▶ ACTION ITEM: Copy out each line of the material below that holds the string "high".

▶ MATERIAL PROVIDED:
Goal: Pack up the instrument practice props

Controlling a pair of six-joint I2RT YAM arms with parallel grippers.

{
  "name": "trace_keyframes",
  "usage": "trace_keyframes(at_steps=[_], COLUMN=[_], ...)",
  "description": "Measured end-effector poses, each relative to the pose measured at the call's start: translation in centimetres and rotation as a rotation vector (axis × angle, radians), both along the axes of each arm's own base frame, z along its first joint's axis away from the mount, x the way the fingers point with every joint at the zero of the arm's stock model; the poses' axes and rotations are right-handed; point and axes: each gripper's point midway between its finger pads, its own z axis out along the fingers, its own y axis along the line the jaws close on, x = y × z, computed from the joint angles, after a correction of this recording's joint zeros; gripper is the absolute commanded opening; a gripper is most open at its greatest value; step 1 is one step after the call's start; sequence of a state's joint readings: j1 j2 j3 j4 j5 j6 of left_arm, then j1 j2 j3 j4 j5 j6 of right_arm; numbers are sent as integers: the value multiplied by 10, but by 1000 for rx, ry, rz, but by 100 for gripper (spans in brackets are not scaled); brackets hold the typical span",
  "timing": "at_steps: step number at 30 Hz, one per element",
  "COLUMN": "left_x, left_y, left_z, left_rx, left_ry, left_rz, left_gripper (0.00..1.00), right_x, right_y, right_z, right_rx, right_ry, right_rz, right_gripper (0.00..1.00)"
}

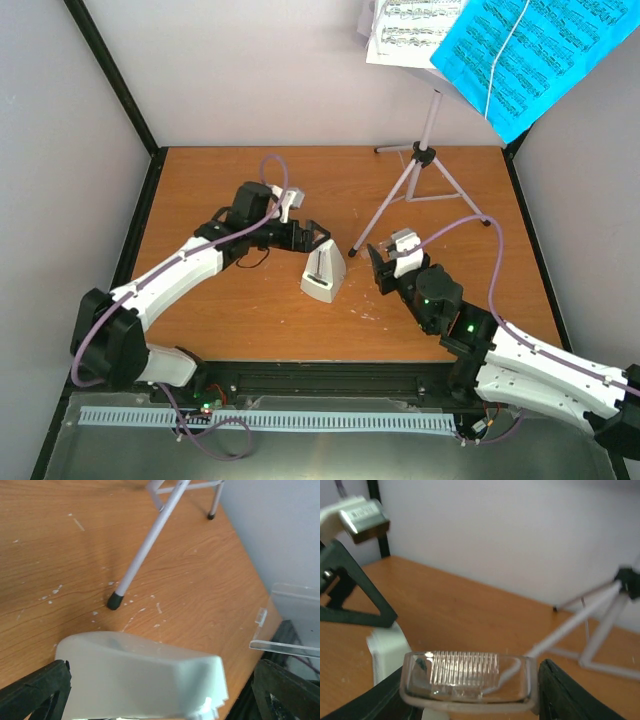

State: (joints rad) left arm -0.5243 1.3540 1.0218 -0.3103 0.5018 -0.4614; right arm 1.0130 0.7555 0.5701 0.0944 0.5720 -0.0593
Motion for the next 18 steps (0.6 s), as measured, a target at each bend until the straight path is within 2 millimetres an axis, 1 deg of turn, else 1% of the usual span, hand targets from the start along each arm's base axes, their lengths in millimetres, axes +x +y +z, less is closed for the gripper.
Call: trace_keyframes(at_steps=[3, 8, 10, 12, 18], left_x=[-1, -5, -8, -9, -6], left_y=[-10, -31, -37, -39, -34], left_z=[-14, -22, -25, -28, -37], left_rx=[65, 135, 162, 197, 279], left_ry=[3, -21, -33, -47, -66], left_rz=[-18, -59, -68, -62, -27], left_gripper=[94, 87, 83, 79, 65], right_x=[-2, -9, -9, -10, -10], right_y=[-17, -30, -31, -32, -32], right_z=[-29, -62, -67, -72, -84], right_rx=[23, 62, 71, 81, 84], right_ry=[91, 188, 206, 225, 257], right_rz=[-42, -70, -75, -81, -91], right_gripper=[49, 49, 49, 49, 49])
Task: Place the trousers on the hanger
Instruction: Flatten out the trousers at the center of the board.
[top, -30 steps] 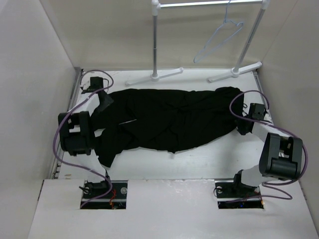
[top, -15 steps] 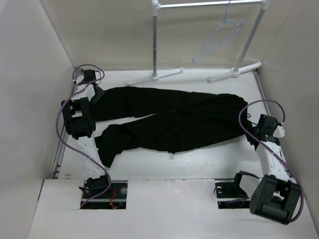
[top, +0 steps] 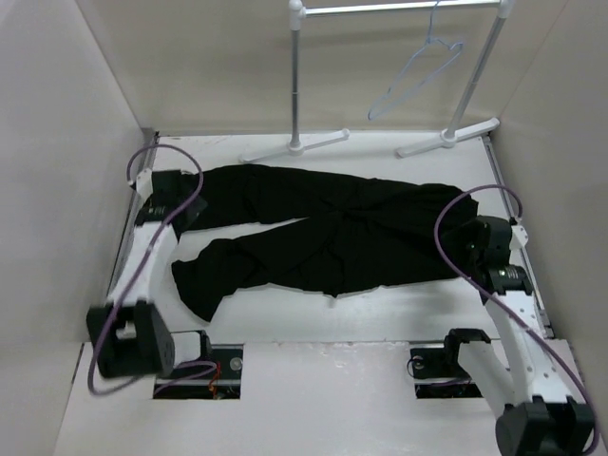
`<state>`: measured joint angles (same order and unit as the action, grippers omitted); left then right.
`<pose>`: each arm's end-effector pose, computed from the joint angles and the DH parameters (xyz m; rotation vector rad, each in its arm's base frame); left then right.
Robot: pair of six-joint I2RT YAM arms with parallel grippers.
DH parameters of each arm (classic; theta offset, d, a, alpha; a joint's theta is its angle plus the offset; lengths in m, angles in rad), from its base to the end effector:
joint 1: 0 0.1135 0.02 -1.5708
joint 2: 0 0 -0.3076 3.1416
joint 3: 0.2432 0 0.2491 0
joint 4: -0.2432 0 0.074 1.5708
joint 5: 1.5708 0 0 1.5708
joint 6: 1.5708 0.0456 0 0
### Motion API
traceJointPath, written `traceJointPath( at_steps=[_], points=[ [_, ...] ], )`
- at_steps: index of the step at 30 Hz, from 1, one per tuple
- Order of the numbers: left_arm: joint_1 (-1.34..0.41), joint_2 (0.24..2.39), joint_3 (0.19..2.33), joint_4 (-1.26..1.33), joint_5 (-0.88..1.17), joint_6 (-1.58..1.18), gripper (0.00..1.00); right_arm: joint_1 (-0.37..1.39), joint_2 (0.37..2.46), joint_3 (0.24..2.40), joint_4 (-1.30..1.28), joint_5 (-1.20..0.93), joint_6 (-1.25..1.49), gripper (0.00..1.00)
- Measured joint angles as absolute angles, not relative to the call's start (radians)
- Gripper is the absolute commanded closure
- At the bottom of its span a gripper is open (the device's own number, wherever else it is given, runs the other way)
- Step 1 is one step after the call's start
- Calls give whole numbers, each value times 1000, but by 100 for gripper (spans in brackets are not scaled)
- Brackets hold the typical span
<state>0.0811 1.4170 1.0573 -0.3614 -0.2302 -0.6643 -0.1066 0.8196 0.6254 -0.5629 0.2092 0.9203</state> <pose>0.3074 0.0354 0.3103 -0.9356 2.0675 -0.0438 0.1432 -0.0249 0.2691 1.2263 1.9618 0.1713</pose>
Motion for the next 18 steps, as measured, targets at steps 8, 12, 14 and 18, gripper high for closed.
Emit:
traceJointPath(
  at_steps=[8, 12, 14, 18],
  points=[
    [-14, 898, 693, -619, -191, -691, 39, 187, 608, 622, -627, 196, 921, 27],
    [-124, 867, 672, -746, -260, -727, 42, 308, 616, 612, -636, 186, 929, 26],
    [-170, 889, 672, -776, -304, -749, 47, 358, 626, 612, -636, 184, 935, 26],
    [-250, 952, 672, -832, -372, -813, 56, 422, 647, 612, -635, 183, 942, 25]
  ],
)
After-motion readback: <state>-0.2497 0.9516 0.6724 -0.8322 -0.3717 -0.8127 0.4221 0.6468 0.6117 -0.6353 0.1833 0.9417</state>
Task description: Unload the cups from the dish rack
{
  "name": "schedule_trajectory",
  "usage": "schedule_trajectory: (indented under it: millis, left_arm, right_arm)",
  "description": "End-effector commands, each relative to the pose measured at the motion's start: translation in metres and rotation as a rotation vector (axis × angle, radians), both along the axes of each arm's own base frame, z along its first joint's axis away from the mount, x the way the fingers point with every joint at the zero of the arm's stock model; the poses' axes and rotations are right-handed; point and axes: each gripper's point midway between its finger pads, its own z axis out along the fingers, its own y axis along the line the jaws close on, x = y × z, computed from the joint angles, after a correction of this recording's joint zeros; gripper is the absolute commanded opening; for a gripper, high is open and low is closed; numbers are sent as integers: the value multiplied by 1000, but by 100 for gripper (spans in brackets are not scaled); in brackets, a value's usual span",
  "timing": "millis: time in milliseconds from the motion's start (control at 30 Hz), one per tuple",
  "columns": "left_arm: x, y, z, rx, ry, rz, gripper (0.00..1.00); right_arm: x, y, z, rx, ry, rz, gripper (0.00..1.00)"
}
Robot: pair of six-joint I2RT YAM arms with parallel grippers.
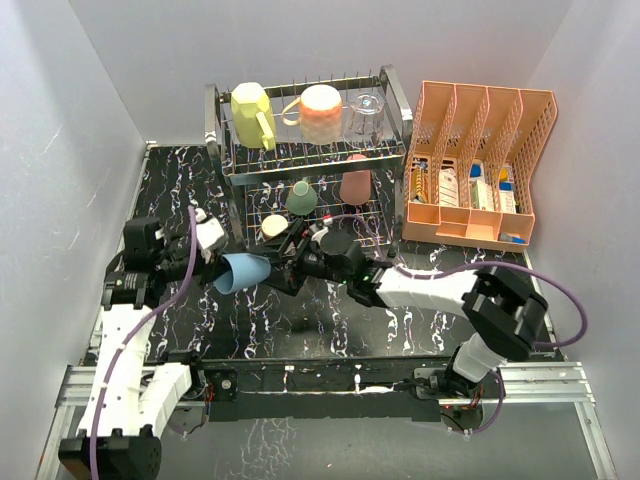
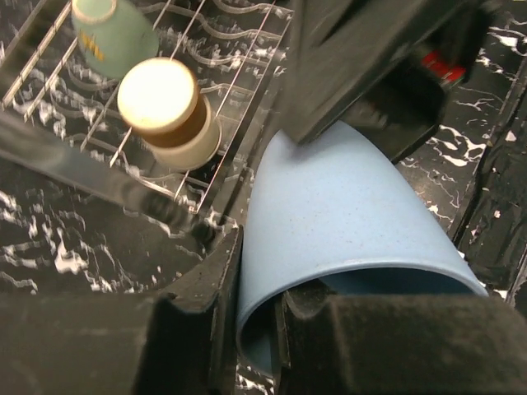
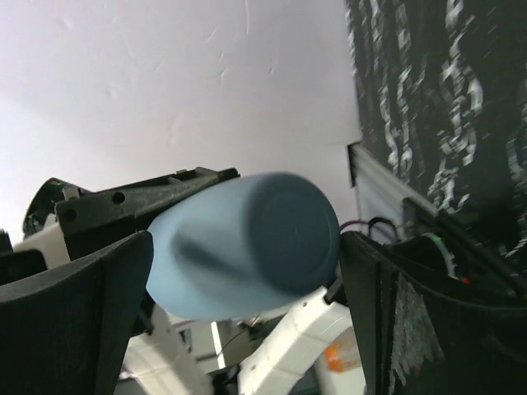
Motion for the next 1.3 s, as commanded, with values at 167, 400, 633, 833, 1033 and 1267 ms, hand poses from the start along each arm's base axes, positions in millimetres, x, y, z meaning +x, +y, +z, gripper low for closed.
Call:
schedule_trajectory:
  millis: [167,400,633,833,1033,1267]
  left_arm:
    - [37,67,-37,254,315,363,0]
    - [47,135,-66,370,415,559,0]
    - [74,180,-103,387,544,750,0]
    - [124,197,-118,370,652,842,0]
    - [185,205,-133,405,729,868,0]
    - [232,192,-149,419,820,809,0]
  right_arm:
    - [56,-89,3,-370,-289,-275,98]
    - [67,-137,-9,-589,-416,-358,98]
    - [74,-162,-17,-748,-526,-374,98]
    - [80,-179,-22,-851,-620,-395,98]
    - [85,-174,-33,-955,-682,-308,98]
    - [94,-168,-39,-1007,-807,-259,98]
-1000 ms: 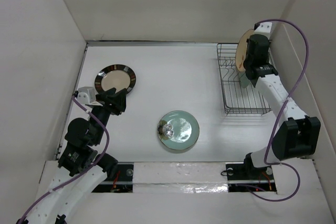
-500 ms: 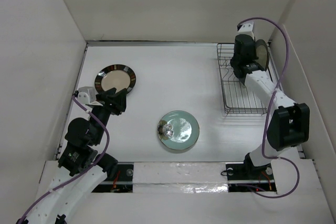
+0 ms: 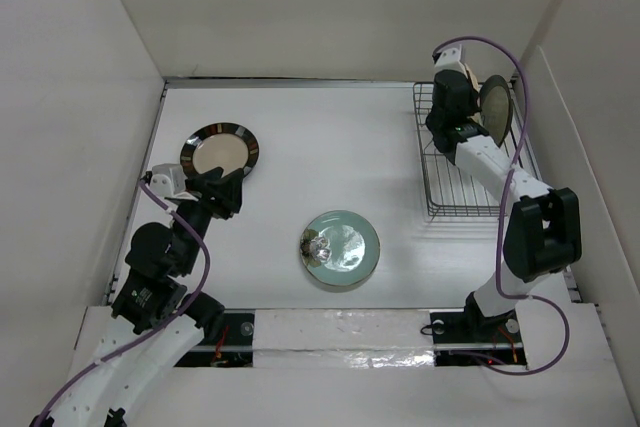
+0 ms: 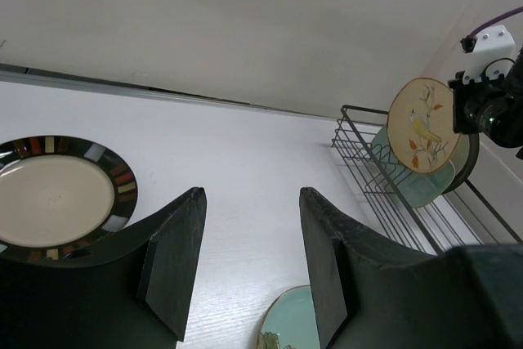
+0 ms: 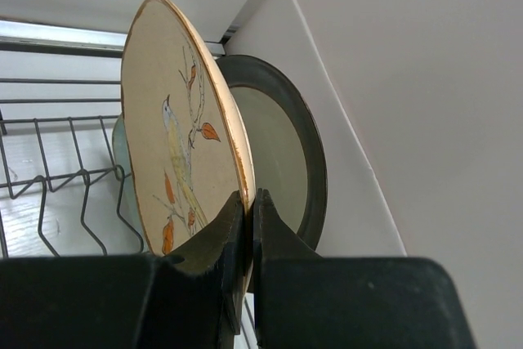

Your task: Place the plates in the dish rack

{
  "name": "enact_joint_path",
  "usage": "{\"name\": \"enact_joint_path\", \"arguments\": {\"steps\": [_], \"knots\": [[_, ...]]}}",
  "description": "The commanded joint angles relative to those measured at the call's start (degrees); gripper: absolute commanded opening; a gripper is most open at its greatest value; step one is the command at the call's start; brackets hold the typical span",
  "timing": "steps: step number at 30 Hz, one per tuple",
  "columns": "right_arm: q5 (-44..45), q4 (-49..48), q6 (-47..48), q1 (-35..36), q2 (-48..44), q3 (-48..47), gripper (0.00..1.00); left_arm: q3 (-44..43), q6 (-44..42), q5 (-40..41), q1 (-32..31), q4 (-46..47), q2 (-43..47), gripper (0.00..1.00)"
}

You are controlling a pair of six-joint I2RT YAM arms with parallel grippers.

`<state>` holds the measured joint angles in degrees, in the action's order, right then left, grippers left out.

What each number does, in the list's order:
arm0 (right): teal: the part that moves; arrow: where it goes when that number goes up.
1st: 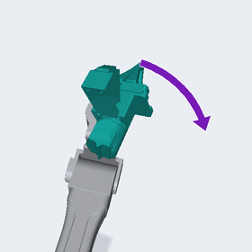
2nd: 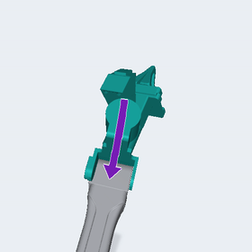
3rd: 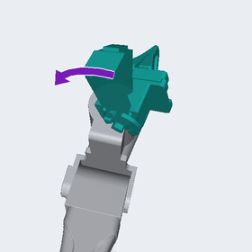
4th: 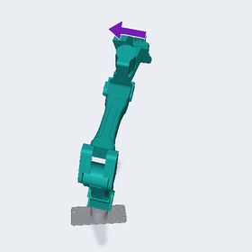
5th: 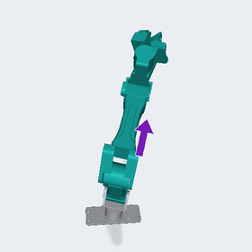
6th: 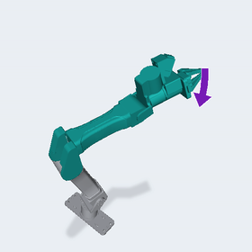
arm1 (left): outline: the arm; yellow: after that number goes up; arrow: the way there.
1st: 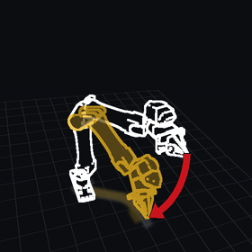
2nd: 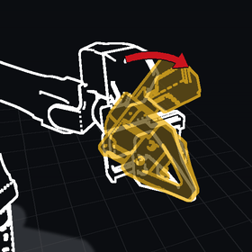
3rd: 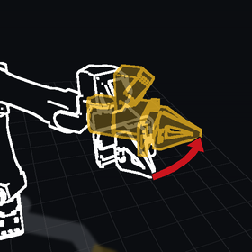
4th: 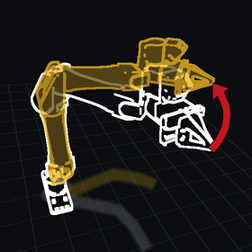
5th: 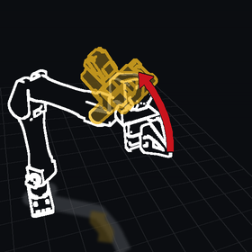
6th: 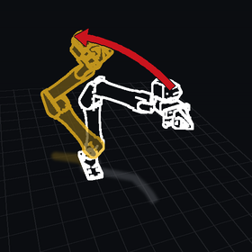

▶ ANSWER FOR THE TASK:
Motion for the next 18 steps, as measured, targets at steps 8, 12, 14 and 18, gripper high for closed.
  "description": "End-effector commands, each relative to the pose measured at the motion's start: translation in metres and rotation as a rotation vector (axis × angle, radians), both along the axes of each arm's own base frame, z along its first joint's axis away from the mount, x the way the fingers point with every joint at the zero of the arm's stock model; the poses' axes and rotations are right-handed; point and axes: each gripper's point midway between its finger pads, its own z axis out along the fingers, its own y axis along the line the jaws close on, x = y × z, computed from the joint angles, after a correction of this recording's joint zeros; gripper is the absolute commanded opening; for a gripper, high is open and low is closed; numbers are sent as integers: the value multiplied by 1000, but by 100 for gripper (spans in brackets are not scaled); in brackets, a value's usual span",

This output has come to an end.